"Joining the throng of waiting folk in Dr. ——'s outer office, I turned over the leaves of the last number of Punch, with what grim enjoyment of its menu of jocularity you may conceive. When my turn came, I asked for a complete physical examination. But the doctor got no farther than my heart before I was conscious of awakening interest on his part. When the whole business was over, he told me frankly that in what he was pleased to call 'a magnificent physique,' there was but one blemish,—a spot upon the ripe side of a peach,—a certain condition of the heart that 'might or might not' give serious trouble in the future.

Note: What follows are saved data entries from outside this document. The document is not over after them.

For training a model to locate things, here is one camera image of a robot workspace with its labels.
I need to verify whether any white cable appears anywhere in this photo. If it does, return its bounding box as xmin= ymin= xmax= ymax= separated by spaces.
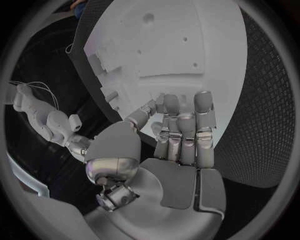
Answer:
xmin=15 ymin=84 xmax=59 ymax=109
xmin=8 ymin=81 xmax=60 ymax=111

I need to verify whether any white task board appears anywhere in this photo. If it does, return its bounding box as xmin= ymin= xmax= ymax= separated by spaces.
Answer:
xmin=83 ymin=0 xmax=249 ymax=149

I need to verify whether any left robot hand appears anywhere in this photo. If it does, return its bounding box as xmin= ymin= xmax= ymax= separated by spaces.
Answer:
xmin=83 ymin=90 xmax=227 ymax=240

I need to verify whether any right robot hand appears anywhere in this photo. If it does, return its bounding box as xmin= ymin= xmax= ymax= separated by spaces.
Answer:
xmin=66 ymin=134 xmax=93 ymax=163

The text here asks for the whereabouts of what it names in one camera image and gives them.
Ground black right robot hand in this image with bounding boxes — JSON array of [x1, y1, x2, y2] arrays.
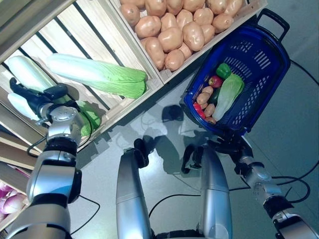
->
[[208, 131, 254, 162]]

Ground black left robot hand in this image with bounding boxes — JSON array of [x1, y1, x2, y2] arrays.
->
[[9, 78, 68, 119]]

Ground blue plastic shopping basket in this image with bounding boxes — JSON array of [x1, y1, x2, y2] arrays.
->
[[183, 24, 291, 136]]

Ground small napa cabbage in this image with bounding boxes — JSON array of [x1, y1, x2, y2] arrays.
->
[[7, 93, 37, 120]]

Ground silver right robot leg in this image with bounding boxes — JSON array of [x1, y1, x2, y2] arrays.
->
[[181, 144, 234, 239]]

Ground silver robot leg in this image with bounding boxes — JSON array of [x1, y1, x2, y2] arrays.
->
[[181, 144, 234, 239], [116, 138, 153, 239]]

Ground red bell pepper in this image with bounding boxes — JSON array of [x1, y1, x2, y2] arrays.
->
[[193, 103, 206, 119]]

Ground dark green zucchini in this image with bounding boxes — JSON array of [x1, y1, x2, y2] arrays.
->
[[208, 87, 221, 105]]

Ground light wooden display shelf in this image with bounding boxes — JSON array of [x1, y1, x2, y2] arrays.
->
[[0, 0, 83, 175]]

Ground red apple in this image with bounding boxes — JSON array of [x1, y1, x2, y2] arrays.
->
[[208, 75, 224, 88]]

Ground green bell pepper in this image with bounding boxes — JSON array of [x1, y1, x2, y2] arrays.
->
[[215, 63, 232, 79]]

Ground purple onion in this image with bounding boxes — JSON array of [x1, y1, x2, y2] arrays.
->
[[0, 181, 18, 196], [0, 193, 28, 215]]

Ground wooden cabbage crate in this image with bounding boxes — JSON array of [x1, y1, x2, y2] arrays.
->
[[0, 0, 164, 150]]

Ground wooden potato crate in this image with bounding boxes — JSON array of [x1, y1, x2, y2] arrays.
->
[[109, 0, 269, 85]]

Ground silver left robot leg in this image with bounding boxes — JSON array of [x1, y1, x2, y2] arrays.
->
[[116, 138, 153, 239]]

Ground black basket handle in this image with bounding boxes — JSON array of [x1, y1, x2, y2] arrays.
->
[[256, 8, 290, 40]]

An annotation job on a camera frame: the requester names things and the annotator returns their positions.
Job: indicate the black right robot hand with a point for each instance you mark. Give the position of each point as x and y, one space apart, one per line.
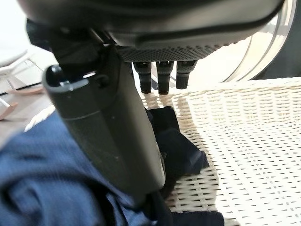
105 117

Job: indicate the blue garment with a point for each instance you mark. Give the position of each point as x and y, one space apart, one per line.
51 179

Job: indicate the round glass washing machine door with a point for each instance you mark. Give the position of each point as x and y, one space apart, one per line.
277 54

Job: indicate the white rocking chair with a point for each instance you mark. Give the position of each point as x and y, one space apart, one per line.
14 66

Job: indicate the white wicker laundry basket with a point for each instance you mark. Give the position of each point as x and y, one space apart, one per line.
247 146

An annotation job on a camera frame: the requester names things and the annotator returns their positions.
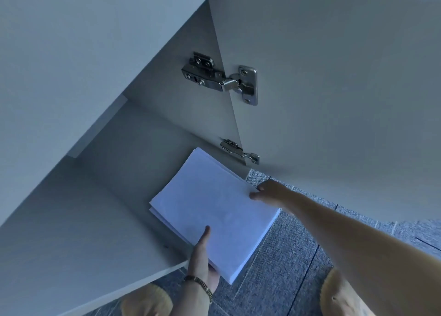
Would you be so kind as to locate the person's left yellow slipper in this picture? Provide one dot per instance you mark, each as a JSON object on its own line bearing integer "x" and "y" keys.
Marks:
{"x": 146, "y": 302}

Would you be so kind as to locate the grey cabinet door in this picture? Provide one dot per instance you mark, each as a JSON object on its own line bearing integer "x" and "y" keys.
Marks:
{"x": 337, "y": 102}

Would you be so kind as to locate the person's right hand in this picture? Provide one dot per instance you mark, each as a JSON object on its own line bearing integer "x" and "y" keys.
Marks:
{"x": 272, "y": 193}

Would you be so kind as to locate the small metal cabinet hinge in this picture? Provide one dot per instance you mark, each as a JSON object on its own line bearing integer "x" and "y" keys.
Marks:
{"x": 237, "y": 151}

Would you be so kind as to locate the person's left forearm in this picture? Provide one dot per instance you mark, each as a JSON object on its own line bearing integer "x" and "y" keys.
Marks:
{"x": 191, "y": 298}

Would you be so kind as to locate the person's right yellow slipper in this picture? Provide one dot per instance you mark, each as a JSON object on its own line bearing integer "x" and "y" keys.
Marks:
{"x": 339, "y": 295}

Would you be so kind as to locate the grey cabinet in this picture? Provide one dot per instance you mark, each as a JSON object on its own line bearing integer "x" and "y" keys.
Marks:
{"x": 86, "y": 136}

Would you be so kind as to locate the person's yellow slipper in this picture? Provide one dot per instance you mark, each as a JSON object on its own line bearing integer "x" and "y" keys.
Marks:
{"x": 146, "y": 302}
{"x": 339, "y": 295}

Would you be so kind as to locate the person's right thumb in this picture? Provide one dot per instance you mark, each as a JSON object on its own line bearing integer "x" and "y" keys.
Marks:
{"x": 257, "y": 195}

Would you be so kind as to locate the person's left thumb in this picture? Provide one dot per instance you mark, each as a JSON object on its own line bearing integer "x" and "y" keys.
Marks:
{"x": 205, "y": 238}

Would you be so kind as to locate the stack of white paper sheets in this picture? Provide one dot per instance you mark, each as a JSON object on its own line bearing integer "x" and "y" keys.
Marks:
{"x": 213, "y": 209}

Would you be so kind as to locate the large metal cabinet hinge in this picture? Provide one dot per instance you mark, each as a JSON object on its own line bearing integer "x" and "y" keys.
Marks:
{"x": 220, "y": 78}

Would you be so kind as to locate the person's left hand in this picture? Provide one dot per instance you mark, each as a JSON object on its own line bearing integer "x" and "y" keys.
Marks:
{"x": 199, "y": 260}

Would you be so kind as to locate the person's right forearm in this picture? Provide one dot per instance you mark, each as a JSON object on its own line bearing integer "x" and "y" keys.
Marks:
{"x": 358, "y": 257}

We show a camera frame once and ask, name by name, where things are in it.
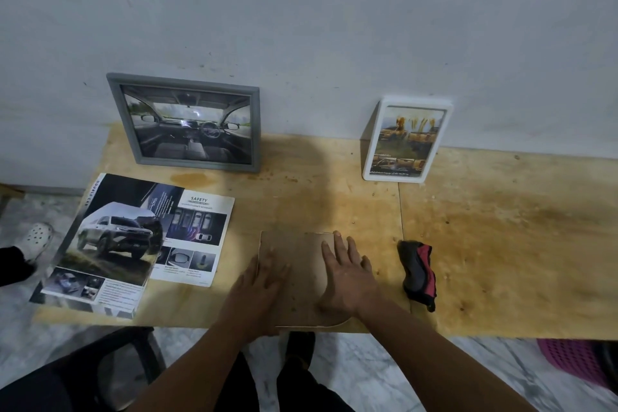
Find person's right forearm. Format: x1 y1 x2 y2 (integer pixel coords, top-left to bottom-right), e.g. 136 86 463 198
355 303 538 412

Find white car leaflet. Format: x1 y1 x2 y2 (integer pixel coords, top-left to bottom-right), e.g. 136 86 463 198
149 190 236 288

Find brown backing board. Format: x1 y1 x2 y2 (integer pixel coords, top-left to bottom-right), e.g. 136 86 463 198
258 230 355 329

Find red and black cloth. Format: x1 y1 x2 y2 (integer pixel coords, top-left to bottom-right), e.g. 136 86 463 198
396 240 437 313

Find pink plastic basket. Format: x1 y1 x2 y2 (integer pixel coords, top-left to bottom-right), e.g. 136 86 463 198
537 338 618 390

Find white picture frame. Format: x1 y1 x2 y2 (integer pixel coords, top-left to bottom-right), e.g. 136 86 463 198
362 96 454 183

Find person's left forearm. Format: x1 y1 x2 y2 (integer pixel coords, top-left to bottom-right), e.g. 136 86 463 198
126 325 264 412

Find dark car brochure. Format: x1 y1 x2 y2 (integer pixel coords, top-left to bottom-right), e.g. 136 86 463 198
30 173 186 321

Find person's right hand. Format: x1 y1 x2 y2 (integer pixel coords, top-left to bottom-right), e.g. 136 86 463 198
316 230 383 326

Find person's left hand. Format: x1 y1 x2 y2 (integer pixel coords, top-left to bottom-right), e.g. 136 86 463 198
218 253 291 346

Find person's black trousers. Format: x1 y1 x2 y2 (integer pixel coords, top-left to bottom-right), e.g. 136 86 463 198
212 330 355 412

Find black chair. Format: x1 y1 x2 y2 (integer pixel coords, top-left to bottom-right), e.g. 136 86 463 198
0 327 166 412

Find grey picture frame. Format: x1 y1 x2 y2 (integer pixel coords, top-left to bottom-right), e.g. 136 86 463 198
106 72 262 173

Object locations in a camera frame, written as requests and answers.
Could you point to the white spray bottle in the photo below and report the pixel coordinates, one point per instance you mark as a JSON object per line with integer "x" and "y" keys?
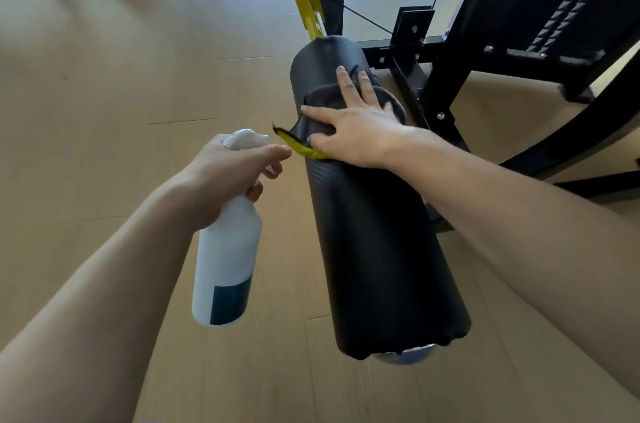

"'Might or might not'! How I envied the smooth-spoken man of science his ability to say these words so glibly! While I took his medical advice,—that, between us, was not worth a straw, and he knew it, and I knew it,—I was thinking of Ethel. I saw her face when she should know the worst; and I became, immediately, an abject, cringing, timorous thing, that crept out of the doctor's office into the spring sunshine, wondering why the world was all a-cold.

"Here's where the lash hits me: I should never have married Ethel; I should, knowing my doom, have married no one but some commonplace, platitudinous creature, whom the fortune I shall leave behind me would have consoled. But Ethel! high-strung, ardent, simple-hearted, worshipping me far beyond my deserts! Why did I condemn her, poor girl, to what is so soon to come?

"On the fifteenth day of the coming August, I shall have reached thirty years. Before that day, the blow will fall upon her, and it is my fault. You know, Cranbrooke, that I do not fear death. What manly soul fears death? It is only to the very young, or to the very weak of spirit, the King appears in all his terrors. Having expected him so long and so confidently, I hope I may meet him with a courageous front. But Ethel! Ethel!

"She will be quite alone with me this summer. Her mother and sisters have just sailed for the other side, and I confess I am selfish enough to crave her to myself in the last hours. But some one she must have to look after her, and whom can I trust like you? I want you to promise to come to us to spend your August holiday; to be there, in fact, when—

"In the meantime, there must be no suggestion of what I expect. She, least of all, must suspect it. I should like to go out to the unknown with her light-hearted, girlish laugh ringing in my ears.

"When we meet, as usual, you will oblige me by saying nothing of this letter or its contents. By complying with this request, you will add one more—a final one, dear old man—to the long list of kindnesses for which I am your debtor; and, believe me, dear Cranbrooke,

"Yours, always faithfully,

"Maxwell Pollock."

"Good heaven!" exclaimed Stephen Cranbrooke, dropping the sheet as if it burnt him, and sitting upright and aghast. "So this is the cranny in Pollock's brain where I have never before been able to penetrate."